Activity: State the number of lines in the material below that contain the word "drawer", without any other text.

Collected material:
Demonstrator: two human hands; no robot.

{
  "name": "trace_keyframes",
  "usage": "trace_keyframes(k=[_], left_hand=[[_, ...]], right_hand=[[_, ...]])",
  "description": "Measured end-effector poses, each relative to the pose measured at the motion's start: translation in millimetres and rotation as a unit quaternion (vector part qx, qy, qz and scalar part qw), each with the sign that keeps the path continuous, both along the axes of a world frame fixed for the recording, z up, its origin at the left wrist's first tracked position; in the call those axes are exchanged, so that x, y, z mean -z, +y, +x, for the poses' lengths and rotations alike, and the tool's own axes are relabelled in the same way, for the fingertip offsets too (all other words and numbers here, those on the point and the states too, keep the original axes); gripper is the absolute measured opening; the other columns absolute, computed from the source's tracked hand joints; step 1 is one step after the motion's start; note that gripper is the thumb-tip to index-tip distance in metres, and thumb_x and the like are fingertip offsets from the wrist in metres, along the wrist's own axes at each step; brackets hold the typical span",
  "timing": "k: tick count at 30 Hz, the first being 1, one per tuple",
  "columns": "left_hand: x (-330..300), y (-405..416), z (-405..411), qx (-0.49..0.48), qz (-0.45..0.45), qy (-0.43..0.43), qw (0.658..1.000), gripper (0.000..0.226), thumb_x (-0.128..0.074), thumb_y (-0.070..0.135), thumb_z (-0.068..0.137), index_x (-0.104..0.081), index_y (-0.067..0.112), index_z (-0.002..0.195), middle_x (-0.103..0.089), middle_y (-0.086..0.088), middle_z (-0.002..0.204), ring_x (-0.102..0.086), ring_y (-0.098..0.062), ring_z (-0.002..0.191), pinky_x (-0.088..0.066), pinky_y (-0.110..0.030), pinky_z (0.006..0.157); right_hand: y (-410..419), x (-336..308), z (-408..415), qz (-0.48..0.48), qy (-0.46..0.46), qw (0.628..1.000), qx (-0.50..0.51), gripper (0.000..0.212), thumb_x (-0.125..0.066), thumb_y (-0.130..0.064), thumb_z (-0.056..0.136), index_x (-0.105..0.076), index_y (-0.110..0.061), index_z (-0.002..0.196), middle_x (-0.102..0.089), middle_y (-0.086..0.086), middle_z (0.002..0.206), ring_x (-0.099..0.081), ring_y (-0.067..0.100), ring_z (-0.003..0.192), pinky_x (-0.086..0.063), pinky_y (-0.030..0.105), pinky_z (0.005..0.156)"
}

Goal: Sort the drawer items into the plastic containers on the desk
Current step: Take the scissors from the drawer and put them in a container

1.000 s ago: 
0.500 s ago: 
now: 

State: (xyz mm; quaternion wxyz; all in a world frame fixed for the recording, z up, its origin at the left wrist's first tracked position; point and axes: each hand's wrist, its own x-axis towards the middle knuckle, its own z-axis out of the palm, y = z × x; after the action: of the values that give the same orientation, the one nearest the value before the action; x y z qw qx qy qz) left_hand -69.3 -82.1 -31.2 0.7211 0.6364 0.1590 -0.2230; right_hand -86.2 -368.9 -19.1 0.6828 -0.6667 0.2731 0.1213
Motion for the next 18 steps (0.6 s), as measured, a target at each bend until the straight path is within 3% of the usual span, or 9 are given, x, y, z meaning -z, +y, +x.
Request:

Exercise output: 2